## REQUIRED WORK
Would you please restate the data exactly as it stands, apart from the pictures?

***

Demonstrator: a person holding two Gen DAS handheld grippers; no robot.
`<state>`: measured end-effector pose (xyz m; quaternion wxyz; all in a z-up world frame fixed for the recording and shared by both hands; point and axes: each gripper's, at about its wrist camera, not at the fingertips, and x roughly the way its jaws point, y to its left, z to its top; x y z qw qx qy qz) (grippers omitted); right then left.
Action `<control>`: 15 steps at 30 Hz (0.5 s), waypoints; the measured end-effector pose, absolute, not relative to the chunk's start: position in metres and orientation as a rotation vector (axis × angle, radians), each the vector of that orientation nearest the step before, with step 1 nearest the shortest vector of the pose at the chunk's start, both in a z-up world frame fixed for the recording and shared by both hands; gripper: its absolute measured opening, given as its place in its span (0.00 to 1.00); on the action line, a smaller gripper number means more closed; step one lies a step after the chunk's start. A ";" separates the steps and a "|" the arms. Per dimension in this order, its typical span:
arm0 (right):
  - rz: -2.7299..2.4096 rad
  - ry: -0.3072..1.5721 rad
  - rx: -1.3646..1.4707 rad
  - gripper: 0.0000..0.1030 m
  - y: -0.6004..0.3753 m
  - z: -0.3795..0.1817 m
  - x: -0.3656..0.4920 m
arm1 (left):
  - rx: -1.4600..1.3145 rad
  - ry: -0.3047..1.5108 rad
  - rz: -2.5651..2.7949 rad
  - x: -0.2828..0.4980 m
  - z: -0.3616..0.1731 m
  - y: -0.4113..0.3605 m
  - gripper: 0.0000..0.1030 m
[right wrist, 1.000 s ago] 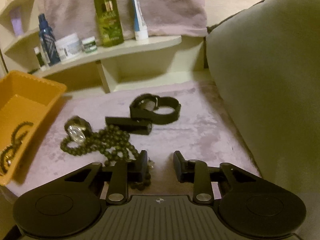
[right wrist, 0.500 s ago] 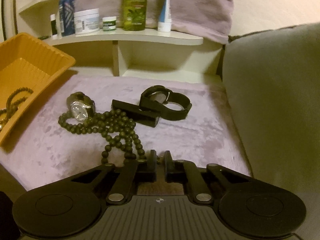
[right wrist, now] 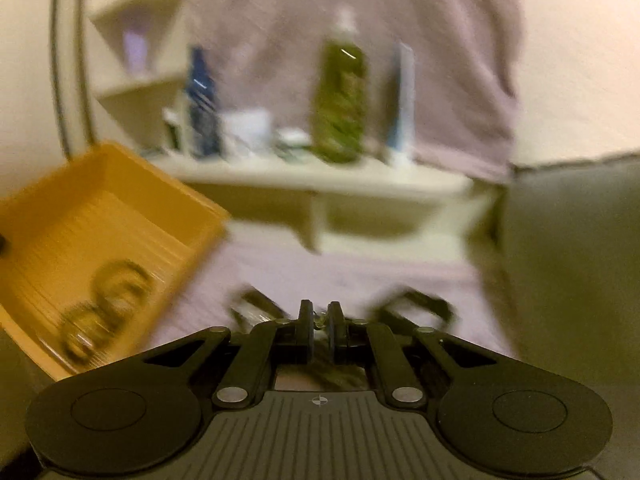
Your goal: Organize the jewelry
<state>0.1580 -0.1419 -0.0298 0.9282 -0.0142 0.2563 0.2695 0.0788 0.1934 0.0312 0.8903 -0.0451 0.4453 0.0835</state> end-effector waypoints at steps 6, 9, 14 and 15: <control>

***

## RESPONSE TO THE TASK
Demonstrator: a person holding two Gen DAS handheld grippers; no robot.
`<state>`: measured end-effector pose (xyz m; quaternion wxyz; all in a z-up world frame fixed for the recording and shared by both hands; point and axes: each gripper's, at about its wrist camera, not at the fingertips, and x roughly the way its jaws point, y to its left, z to its top; x y z qw qx qy qz) (grippers omitted); right then left.
Action `<control>`: 15 steps at 30 Hz (0.5 s), waypoints; the measured end-effector pose, absolute, not relative to the chunk's start: position in metres and orientation as a rotation vector (axis × angle, radians), each the vector of that orientation nearest the step before, with step 1 nearest the shortest vector of the pose at the chunk's start, both in a z-up world frame fixed for the recording and shared by both hands; gripper: its absolute measured opening, given as its place in its span (0.00 to 1.00); on the action line, a smaller gripper number means more closed; step one lies a step after the chunk's start. A ";" separates the steps and a "|" the arms. Per dimension in this order, its typical span:
arm0 (right):
  - rz: -2.7299..2.4096 rad
  - ry: -0.3072..1.5721 rad
  - rx: -1.3646..1.4707 rad
  - gripper: 0.0000..0.1030 m
  - y: -0.6004..0.3753 m
  - z: -0.3795..0.1817 m
  - x: -0.3656..0.4920 m
arm1 (left):
  - rx: -1.4600..1.3145 rad
  - ry: -0.3047..1.5108 rad
  - rz: -2.5651..2.7949 rad
  - x: -0.2828..0.4980 m
  - z: -0.3616..0.1731 m
  - y: -0.4113..0.3605 m
  - gripper: 0.0000..0.1030 m
[right wrist, 1.000 s ago] 
[right wrist, 0.500 s ago] 
[right wrist, now] 
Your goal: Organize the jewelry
<state>0.1580 -0.1419 -0.0298 0.9282 -0.0142 0.2563 0.2695 0.0788 0.1934 0.0312 0.8903 -0.0451 0.4453 0.0835</state> end-effector waypoints at steps 6, 9, 14 and 15: <control>

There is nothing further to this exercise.